Guys, wake up. Smell the coffee. We’ve got a situation here; we gotta save higher education. It’s the bottom of the ninth, the scores are tied and I’m not afraid to use sporting metaphors in a bad American accent, ‘cos it’s about to get ugly. Funding’s gonna take a big hit and we’re all gonna have to dig deep to survive. So get in the huddle, quit your whining and man up some. Whoooaaaa!
OK, let’s start cutting costs. First off, get rid of that entire Universities and Colleges Admissions Service thing and put Simon Cowell in charge of who has the higher education “X Factor”. Hear me out on this one: these are customers we’re talking about, and we don’t wanna scare ‘em off with a Spanish Inquisition about their grades and the quality of their academic preparation.
Instead, have them sing a bit, then allow parents to ring as many times as they can afford to vote for their favourite student. All the magic of the market, and we get to cream off the fees from a premium-rate line. This takes the admissions process and turns it into a revenue item. That’s what I call a win-win, buddy.
Next, get the provost to win a seat in Parliament. Not as tricky as it sounds, and it pays big dividends. I’m guessing that the average campus university, if it got all its staff and students on the electoral roll and indulged in a bit of gerrymandering, would make a dent in the polls. Get the media studies guys to do something useful for once in their lives and help with the campaign trail stuff.
Now this doesn’t obviously make the university any money, but here’s the trick: once the provost has been elected, designate the college buildings as their second residence. Genius. No - better still, add a water feature and claim it as a humongous duck island. Double genius.
Woo hoo, now we’re cooking. Higher education, salvation is at hand, baby. We’re just getting started here.
Round two, let’s get rid of those pesky arts and humanities types; what has learning about the Romans ever done for us anyway? No one ever gave me a good answer to that (and I’ll have you know I asked everyone in the bar). And those bloody scientists: blue-skies research my ass. We’ve pumped billions into them, and for what? Lots of gloom and doom about the supposed end of the world and some moaning about how undervalued they are. Get over it, sci-geeks, it’s not like you invented the world wide web or anything.
Couldn’t you go build a space-borne frikkin’ laser that we could hold countries to ransom with? It’s about income generation, people! That’s the problem with those guys - not enough creative thinking. And really, is it asking too much to expect our engineers and slapheads to come up with a saleable everlasting source of energy? For Pete’s sake, science faculty dudes, you Marie Curie-loving, Faraday-quoting, Crick and Watson-spouting losers! Would you, for once in your miserable lives, have a go at doing something for the betterment of society? Is that asking too much here? Hell, forget everlasting energy - right now I’d settle for an everlasting gobstopper!

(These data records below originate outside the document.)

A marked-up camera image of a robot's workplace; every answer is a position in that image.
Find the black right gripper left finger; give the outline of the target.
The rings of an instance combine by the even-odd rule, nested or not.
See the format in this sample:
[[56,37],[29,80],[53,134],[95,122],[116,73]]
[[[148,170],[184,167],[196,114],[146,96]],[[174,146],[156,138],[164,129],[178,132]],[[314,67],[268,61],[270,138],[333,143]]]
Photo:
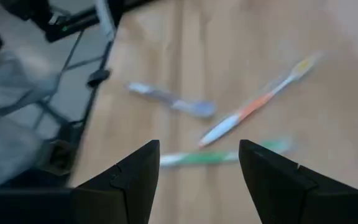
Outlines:
[[151,140],[73,190],[75,224],[148,224],[160,168]]

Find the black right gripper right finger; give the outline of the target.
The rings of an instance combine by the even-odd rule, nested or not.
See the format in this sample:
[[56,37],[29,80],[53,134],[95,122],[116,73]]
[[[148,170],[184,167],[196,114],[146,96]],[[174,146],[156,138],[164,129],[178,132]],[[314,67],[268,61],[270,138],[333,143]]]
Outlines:
[[239,160],[263,224],[358,224],[358,189],[250,140]]

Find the green toothbrush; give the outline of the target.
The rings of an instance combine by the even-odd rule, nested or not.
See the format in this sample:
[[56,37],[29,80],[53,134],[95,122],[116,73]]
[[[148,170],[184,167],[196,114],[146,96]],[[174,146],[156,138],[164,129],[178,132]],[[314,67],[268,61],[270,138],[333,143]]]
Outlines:
[[[274,139],[261,142],[260,145],[278,154],[283,154],[292,148],[293,142],[289,139]],[[198,151],[160,156],[160,167],[224,164],[238,160],[238,151]]]

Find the orange toothbrush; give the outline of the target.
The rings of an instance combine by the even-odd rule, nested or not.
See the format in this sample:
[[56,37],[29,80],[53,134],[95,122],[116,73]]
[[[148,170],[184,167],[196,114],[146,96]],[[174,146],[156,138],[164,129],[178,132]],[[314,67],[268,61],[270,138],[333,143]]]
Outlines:
[[249,100],[244,106],[240,107],[235,112],[231,113],[224,119],[220,120],[209,131],[207,131],[198,141],[198,147],[203,148],[223,137],[230,130],[240,124],[246,117],[253,112],[259,110],[267,104],[278,92],[284,89],[287,85],[299,80],[307,74],[322,57],[322,52],[316,52],[303,60],[299,61],[291,70],[289,75],[282,81],[279,81],[271,89],[258,94],[256,97]]

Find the purple toothbrush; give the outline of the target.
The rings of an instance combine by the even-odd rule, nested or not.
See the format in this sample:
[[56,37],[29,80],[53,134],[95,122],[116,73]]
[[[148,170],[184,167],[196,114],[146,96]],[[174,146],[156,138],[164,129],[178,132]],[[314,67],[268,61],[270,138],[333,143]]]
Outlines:
[[186,112],[192,116],[200,118],[210,118],[216,112],[216,106],[209,101],[185,101],[176,97],[174,94],[160,90],[152,85],[141,82],[130,82],[126,85],[126,88],[133,92],[143,96],[159,100],[165,103],[173,110],[179,110]]

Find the black table clamp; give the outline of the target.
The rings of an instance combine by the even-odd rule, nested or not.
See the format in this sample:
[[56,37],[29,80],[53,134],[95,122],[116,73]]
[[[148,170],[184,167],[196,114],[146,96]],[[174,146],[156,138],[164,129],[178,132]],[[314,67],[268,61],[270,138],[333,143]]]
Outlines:
[[105,69],[99,69],[93,72],[87,81],[87,85],[90,88],[95,88],[99,86],[103,81],[107,80],[110,76],[110,71]]

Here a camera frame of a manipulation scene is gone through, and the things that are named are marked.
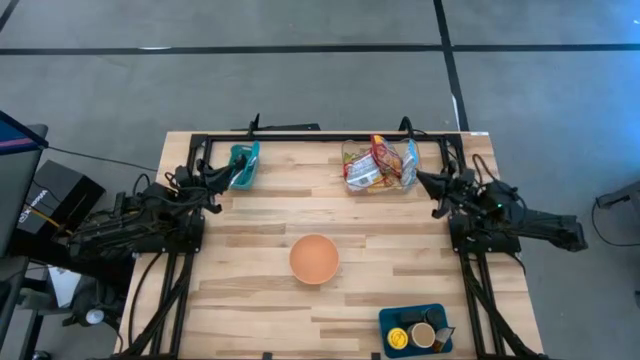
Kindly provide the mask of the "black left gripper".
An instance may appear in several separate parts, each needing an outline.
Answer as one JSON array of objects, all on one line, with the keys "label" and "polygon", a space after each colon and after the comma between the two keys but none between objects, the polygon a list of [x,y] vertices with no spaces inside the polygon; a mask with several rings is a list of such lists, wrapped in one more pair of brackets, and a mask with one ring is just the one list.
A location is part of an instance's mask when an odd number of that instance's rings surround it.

And now to fundraising; we really suck at this, people. I suggest we take a leaf from the Bernie Madoff school of administrative finance. Now look, I understand that Ponzi schemes have gotten themselves a bit of a bad name of late, but think of the upside. You can raise billions and it generally takes a good 20 years or so before anyone finds out what you’re up to. That’ll get you through three or four political cycles and at least one more recession, and by that time you’ll have been given a knighthood or a seat in the House of Lords or something. And yeah, your finance officer is likely to go to prison, but in these austere times someone’s gotta get out there and take one for the team.
Economics guys, you can stay - we appreciate your input, I understand what you’re doing there and you can keep on keeping on. Only we need some future-proofing, so can you organise yourselves and set up an investment bank, maybe? Preferably a really, really big one; ideally a huuuuuge one. I can’t guarantee you’ll succeed but you sure as hell won’t be allowed to fail.
Bing, the future of higher education saved in less than 900 words. Awesome! (Insert guttural celebratory sound here.)
We could, of course, do something old-fashioned such as recognise the strategic importance of our higher education institutions and the historic contribution they have made to the country and the economy.
We could try to formally evaluate what our system of higher education is really worth. We could have a sensible discussion, a debate even, about the relative merits of tuition fees and postgraduate taxation, about the future of higher education in the UK. We could do all those things but there’s that pesky election on the way and we’ve got to focus, people. I love the smell of stuff kicked into the long grass in the morning, it smells like … victory.